Here is the summary: the Annapurna Labs chip has dual 10Gb Ethernet, like the Xeon D-1520. The Annapurna Labs chip has 10x more SATA ports but fewer PCIe lanes and lower memory capacity. Intel is selling the Xeon D-1520 for $199 and does not require porting software to ARM which can be painful. This Xeon D-1520 is a low end monster.

Conclusion

It is a bit unfair of a comparison. The Atom C2000 line we also had first benchmarks of back in October 2013 and is due for a refresh. The Xeon D-1540 costs more than 2x as much. The Xeon E3-1230 v3 (since nobody is really using v4 for CPU compute) is getting replaced by Skylake soon. But as of right now, the $300-400 lower platforms with the Intel Xeon D-1520 will be priced at is a huge benefit. Whereas many of the ARM vendors tout RDIMM support, 10GbE and Atom C2750/ C2758 competitive performance, Intel delivered the silicon, at a $199 price point. Where are the AppliedMicro X-Gene chips? Where are the AMD Opteron A1100 series chips that got a lot of press a year ago? Given, we had to wait for almost 5 months just to get the D-1520, but Intel is purposefully delaying the launch of the Xeon D series variants. We have heard from sources that we will see more variants including 25w TDP and market specialized (e.g. network and storage) SKUs by the end of the year, but Intel has been selling the D-1540 so fast that not many vendors can even secure a supply.

Now for the flip side: D-1520 or D-1540. If you are going for a low-end configuration, the D-1520 makes sense. If you are adding 64GB-128GB of RAM ($600- $1800), NVMe SSDs and/ or large SATA SSDs ($600-$3000) the extra $300-400 for the D-1540 makes sense. If you are looking for a low power system with 10Gb Ethernet and are more CPU bound rather than RAM bound, then the D-1520 will make sense to save on each node. We will have a formal review of the Supermicro X10SDV-4C-TLN2F soon, but suffice to say that getting a CPU, motherboard and dual 10Gbase-T Ethernet in the ~$450 price range is going to be the must-get platform for many applications where RAM, disk and network throughput matter more than raw CPU core counts. The test board we have already has 2x 1TB SATA SSDs and a NVMe SSD installed with 64GB of RAM for a converged hypervisor/ Ceph storage node and it is working very well. The possibilities with the lower cost D-1520 are awesome and they hint at the complete transformation we saw kicked off with the D-1540 brought down to a more affordable price point with the D-1520.

7 COMMENTS

  1. You guys are f*ing awesome. I can’t wait to be able to buy these boards. I don’t need the 8c part so this is perfect for what we are building. Thankx StH

  2. hi Patrick, very nice review ! the only one I could find on D-1520.
    My dedicated server provider is offering servers with D-1520 (here: https://www.ovh.com/us/dedicated-servers/hosting/ );
    I have at the moment a dedicated with a core i5 2400 with 16 GB DDR3 ram.
    How would that compare with the D-1520 just in terms of raw power (say cpu passmark rating); the D-1540 has about 9000-10 000 points against 5000 for the core i5) ? (use is for flash streaming, and some video transcoding)
    Thanks !

  3. If you can use the integrated GPU for transcoding (Quick Sync) I might be inclined to keep the i5-2400. Clock for clock the D-1520 is faster but the i5 you mention has much higher clock speeds. You do get more threads due to Hyper-Threading which is good for some transcoding applications. Some others do not work as well with Hyper-Threading. Best to check your actual applications to see if they can use HT and/ or an integrated GPU.

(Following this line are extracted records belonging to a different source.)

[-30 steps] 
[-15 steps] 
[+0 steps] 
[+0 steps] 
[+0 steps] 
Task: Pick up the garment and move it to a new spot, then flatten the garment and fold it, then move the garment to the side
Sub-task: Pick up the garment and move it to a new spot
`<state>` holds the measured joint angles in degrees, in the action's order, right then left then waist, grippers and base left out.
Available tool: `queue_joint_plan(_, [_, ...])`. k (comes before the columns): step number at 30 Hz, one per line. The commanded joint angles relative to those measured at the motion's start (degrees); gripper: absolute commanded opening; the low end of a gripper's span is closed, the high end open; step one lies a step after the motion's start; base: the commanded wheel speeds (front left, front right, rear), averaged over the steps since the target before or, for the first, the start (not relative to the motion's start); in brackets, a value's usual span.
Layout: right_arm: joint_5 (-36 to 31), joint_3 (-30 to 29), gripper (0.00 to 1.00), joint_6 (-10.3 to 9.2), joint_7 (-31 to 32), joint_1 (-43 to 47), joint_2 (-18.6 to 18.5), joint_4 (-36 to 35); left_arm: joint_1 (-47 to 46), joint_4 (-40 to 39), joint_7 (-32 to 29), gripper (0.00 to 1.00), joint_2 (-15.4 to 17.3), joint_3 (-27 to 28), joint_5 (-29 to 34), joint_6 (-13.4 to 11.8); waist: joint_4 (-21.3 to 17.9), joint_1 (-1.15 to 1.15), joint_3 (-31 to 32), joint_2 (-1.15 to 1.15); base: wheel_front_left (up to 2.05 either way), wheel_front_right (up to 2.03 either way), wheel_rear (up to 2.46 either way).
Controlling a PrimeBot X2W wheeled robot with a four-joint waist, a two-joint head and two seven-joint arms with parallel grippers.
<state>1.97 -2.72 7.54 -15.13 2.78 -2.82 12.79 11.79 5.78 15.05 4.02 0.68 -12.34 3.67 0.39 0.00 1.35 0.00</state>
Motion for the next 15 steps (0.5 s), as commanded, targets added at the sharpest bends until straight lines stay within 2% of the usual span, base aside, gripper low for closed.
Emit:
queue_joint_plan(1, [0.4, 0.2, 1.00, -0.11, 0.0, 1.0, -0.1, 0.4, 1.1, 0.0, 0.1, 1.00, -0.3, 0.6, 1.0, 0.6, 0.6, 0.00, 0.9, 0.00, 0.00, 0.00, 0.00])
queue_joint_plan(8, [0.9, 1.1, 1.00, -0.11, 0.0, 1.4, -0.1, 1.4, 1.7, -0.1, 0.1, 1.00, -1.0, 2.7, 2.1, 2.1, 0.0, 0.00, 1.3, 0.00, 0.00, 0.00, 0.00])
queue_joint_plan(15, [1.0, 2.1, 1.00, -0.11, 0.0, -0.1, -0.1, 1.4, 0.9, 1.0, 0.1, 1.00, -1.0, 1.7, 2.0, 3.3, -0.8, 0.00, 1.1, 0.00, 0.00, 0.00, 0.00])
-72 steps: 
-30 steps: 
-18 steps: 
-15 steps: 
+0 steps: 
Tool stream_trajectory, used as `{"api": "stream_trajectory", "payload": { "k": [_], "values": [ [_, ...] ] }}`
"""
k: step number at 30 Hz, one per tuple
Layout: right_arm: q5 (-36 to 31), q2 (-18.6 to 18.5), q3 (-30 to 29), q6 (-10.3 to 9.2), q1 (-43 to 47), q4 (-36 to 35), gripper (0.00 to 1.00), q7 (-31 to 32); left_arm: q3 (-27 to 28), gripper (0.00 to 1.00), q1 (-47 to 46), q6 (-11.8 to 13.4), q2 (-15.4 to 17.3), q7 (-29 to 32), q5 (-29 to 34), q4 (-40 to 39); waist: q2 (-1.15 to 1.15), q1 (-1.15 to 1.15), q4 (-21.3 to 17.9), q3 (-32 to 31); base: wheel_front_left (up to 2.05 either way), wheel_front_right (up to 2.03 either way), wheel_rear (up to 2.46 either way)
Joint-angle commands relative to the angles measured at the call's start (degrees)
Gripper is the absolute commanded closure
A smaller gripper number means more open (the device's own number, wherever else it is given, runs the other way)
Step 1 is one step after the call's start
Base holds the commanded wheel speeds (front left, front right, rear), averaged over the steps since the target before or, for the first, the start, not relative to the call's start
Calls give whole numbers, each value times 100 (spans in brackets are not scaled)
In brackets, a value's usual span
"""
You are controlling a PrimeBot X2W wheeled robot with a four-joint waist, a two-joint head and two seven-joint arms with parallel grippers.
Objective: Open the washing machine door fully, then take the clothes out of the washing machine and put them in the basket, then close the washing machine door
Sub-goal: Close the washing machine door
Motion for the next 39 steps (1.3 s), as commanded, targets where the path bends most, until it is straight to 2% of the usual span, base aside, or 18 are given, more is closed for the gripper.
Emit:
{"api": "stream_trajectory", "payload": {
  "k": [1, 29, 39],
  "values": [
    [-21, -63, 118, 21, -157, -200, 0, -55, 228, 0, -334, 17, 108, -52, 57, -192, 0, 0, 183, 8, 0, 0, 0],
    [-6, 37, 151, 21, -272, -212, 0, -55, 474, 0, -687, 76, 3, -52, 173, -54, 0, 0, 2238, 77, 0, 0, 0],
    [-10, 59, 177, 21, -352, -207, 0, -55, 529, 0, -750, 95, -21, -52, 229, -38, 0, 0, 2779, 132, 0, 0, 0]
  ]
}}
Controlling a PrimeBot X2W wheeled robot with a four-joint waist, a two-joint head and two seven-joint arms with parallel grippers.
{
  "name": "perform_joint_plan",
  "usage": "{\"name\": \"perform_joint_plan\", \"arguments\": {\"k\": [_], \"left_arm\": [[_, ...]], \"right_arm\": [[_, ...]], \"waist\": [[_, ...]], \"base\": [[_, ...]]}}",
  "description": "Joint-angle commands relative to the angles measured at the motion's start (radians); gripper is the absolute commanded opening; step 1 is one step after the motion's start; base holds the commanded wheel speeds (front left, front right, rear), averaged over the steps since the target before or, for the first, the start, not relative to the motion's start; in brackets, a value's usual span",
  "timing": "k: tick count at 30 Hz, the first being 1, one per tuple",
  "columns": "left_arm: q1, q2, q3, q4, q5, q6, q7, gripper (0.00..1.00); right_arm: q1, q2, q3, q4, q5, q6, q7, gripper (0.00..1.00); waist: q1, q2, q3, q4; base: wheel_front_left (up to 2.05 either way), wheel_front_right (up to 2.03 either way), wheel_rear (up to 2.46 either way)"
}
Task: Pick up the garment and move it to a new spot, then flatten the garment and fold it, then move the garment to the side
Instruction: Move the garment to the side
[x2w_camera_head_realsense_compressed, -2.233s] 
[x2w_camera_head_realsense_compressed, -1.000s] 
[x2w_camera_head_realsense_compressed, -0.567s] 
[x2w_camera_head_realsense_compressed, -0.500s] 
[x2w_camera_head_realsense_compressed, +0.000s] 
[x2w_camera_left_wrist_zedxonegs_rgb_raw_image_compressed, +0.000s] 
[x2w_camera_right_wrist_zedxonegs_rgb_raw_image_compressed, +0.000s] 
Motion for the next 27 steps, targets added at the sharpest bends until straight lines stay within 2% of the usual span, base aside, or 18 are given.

  4. ok thanks a lot Patrick, that’s very helpful. I’m considering going to the D-1540 in that case since there won’t be any question this is better.
    You’re the man ! 🙂

  5. follow-up: at last, there is now one passmark score for the D-1520; it scores at 6400 against 5825 for a core i5 2400, so it’s 10% stronger in that benchmark.